「異性のグループがいない環境で性、ジェンダーを学ぶことで、共学校とは違う何かが起きるのではないか、と考えて取材をはじめました。いま、特に私立の中高一貫校では学校説明会などで、STEAM教育(※)やグローバル教育に注力しているとアピールされることが多い。すなわち、経済競争のなかで勝ち組になるスキルを教育をします、という意味です。
僕は、これからの時代を生きる子どもたちに本質的に必要なのは、競争をしなくても済む社会を作ろうという感覚だと思うんですよ。そのために力を入れるべきは、市民教育。そこに主権者教育や環境教育、それからジェンダー教育が含まれます」(おおたさん)
※STEAM教育:Science(科学)、Technology(技術)、Engineering(工学・ものづくり)、Art(芸術・リベラルアーツ)、Mathematics(数学)の頭文字をとったもので、科学的知識や論理的思考力に加え、創造力や表現力などを伸ばすための教育
特に、性別役割の価値観が根強く浸透した日本社会では、学校教育のなかでジェンダーについて学ぶ必要がある、とおおたさんは断言する。

ではそこに「男子校」という枠を設けたときに、何が見えてくるか。現在、男子校は高校全体のうち約2%で、全国で100校もない。いってみれば、特殊な環境。しかし、その特殊性に目を向けることで、全体像が見えてくることもある。
性教育、ジェンダー教育は、男女一緒に受けるのが理想だとする風潮があるが、現実はそうでない。「児童が男女一緒に生理を学ぶ」などの取り組みがメディアで取り上げられるのは、これがいまだ主流ではないからだ。
そして、男子校という環境はこの理想からほど遠いことになる。ここで「性教育は本当に男女一緒がベストなのだろうか」という問いが浮かび上がってくる。
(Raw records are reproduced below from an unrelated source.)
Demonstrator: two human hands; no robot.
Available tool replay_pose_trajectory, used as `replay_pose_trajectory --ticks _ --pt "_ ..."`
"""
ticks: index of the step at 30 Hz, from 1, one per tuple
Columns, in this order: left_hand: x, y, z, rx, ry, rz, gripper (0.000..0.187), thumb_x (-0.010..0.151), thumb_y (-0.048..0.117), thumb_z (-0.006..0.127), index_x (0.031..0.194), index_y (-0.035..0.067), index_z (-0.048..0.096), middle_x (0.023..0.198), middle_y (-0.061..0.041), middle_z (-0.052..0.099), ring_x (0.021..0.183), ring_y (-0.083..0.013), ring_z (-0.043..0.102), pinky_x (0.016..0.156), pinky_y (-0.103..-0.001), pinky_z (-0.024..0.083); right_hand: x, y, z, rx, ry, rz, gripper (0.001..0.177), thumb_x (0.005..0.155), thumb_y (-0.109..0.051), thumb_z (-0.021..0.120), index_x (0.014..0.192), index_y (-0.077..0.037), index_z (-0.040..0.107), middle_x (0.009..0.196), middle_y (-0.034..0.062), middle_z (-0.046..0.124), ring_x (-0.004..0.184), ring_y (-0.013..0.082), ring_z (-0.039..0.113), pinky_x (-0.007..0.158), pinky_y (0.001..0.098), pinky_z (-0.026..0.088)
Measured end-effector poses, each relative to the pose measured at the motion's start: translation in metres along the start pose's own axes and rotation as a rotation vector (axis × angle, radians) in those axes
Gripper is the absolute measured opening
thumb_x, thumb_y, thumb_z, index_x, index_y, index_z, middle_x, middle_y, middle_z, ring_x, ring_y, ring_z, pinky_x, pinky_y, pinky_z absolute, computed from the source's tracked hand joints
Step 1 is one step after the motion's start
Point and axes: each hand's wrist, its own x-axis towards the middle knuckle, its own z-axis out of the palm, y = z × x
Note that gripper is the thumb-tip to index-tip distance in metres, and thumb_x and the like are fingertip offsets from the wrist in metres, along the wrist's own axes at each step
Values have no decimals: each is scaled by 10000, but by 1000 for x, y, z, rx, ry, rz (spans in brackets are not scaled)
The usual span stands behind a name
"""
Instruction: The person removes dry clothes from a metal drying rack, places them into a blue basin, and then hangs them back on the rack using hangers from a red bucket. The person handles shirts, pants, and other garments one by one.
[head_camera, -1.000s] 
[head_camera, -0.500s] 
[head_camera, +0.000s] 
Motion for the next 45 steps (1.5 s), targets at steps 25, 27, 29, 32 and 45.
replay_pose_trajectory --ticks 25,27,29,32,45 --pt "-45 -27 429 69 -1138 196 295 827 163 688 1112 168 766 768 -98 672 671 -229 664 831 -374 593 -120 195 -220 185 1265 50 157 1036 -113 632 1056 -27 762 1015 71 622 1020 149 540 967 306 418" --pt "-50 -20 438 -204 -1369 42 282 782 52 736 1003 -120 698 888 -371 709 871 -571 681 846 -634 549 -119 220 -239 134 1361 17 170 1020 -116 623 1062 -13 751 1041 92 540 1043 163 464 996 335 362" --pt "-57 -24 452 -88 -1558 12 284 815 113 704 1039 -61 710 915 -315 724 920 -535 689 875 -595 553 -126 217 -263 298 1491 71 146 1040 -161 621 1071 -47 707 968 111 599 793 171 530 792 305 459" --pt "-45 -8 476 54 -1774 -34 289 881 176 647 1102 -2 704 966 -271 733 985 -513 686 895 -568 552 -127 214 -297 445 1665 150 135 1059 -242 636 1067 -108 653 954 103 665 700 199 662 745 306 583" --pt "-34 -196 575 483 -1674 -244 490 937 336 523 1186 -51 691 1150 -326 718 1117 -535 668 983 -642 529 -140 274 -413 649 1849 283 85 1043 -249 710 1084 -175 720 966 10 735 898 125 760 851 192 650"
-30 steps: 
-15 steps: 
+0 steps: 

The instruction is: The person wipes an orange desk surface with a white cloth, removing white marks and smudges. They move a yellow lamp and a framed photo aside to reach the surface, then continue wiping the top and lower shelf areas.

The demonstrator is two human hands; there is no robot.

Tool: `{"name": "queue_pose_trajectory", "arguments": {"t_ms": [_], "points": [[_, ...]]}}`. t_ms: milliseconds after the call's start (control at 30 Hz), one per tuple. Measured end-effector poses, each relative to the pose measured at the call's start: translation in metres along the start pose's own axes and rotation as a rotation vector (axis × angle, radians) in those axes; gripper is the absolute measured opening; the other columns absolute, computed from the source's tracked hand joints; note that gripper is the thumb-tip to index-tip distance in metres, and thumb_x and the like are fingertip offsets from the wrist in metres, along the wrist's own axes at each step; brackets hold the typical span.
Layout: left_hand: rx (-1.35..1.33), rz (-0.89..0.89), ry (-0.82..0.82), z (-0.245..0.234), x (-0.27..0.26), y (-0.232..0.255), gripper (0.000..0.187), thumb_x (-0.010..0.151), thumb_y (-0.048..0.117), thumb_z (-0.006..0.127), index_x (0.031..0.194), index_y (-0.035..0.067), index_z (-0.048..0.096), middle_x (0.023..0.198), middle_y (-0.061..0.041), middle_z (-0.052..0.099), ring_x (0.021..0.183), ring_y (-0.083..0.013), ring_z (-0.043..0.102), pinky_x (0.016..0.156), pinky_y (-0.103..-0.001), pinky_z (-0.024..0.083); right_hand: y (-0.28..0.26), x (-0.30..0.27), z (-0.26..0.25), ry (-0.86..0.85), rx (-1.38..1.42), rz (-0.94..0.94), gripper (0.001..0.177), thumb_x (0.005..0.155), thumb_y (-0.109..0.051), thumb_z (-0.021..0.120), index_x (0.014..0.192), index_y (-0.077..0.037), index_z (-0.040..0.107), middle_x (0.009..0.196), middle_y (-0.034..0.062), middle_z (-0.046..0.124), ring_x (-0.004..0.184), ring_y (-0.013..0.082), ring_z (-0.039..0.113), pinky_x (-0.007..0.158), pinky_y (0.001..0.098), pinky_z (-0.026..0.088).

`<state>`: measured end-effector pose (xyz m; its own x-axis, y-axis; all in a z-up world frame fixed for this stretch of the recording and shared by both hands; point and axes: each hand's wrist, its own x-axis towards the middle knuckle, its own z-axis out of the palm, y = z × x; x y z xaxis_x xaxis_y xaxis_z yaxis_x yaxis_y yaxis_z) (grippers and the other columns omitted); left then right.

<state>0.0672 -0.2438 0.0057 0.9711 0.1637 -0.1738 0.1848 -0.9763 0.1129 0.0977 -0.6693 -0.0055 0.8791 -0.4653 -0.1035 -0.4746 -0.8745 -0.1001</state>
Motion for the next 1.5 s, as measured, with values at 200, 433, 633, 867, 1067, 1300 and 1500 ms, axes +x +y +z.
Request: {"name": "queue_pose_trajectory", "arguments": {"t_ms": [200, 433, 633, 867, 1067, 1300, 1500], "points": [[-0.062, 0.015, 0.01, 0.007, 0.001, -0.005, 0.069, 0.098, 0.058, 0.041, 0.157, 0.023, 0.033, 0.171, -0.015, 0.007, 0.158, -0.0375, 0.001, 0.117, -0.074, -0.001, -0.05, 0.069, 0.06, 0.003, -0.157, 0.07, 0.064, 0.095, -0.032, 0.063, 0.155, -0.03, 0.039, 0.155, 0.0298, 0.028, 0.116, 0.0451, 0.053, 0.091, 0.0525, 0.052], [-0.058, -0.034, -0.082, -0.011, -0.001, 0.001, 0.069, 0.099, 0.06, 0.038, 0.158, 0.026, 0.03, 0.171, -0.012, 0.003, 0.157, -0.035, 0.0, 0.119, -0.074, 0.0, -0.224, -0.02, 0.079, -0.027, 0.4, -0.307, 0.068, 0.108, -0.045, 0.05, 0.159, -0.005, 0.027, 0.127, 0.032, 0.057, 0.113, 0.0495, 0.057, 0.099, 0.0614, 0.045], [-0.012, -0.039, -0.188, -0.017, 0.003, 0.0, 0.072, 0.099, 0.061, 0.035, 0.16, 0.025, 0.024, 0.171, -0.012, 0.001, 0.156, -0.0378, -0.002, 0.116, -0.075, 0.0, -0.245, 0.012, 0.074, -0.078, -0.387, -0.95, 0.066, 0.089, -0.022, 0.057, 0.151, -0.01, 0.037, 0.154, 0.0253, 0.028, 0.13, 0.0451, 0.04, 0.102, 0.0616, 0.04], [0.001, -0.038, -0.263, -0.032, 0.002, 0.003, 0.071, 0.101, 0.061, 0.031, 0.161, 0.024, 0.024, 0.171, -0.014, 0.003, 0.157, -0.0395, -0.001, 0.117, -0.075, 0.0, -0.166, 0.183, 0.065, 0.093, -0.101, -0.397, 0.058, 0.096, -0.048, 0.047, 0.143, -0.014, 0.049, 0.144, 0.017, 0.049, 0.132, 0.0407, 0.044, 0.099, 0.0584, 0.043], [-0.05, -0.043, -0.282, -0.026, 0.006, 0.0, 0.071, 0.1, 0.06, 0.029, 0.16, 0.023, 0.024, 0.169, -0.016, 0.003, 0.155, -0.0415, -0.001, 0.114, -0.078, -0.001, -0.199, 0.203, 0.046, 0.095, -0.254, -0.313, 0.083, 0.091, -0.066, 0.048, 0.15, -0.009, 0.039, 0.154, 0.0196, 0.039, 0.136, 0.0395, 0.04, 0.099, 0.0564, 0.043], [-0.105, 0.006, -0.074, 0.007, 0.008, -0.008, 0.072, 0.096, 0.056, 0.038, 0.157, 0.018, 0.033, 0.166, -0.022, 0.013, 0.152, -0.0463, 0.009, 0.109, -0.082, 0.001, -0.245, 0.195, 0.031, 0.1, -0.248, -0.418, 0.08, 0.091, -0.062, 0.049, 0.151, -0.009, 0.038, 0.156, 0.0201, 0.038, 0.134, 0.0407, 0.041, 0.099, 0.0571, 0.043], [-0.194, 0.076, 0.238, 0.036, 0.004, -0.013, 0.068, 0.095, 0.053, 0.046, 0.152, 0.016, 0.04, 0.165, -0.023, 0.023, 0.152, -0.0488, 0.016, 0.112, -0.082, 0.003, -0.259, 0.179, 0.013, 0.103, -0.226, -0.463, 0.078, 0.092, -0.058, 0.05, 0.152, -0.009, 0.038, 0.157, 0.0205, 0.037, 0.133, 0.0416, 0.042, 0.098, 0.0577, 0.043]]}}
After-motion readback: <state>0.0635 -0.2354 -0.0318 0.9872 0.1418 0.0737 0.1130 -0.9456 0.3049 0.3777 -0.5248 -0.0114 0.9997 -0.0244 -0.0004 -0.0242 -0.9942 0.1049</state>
「思春期の子どもたちには『コレ、間違ってるんだろうな』と思いながら本音を誰かにぶつけてみる、ということがよくあります。社会の常識もわかりつつあるけど、それに対する反発を自分のなかに抱えている。それを言語化し、相手から『それは違うよ』といわれて、頭ではなく体験として納得する。または、口に出した瞬間に『あ、これ違うな』と自分で気づく。こうした体験って、思春期においてものすごく重要です」

おおたさんは、灘高の授業でもそんなシーンを目の当たりにした。
「生理について話し合っているとき、男子生徒から言葉の端に若干の思い込みが表れている発言がありました。これも言った瞬間に、彼らは気づいていたようです。失敗といえば失敗ですが、中高生の時期はトライ&エラーを繰り返しながら成長していくものだし、そこから、『それ違うんじゃない?』『みんなで話してみようよ』と議論を広げることもできます。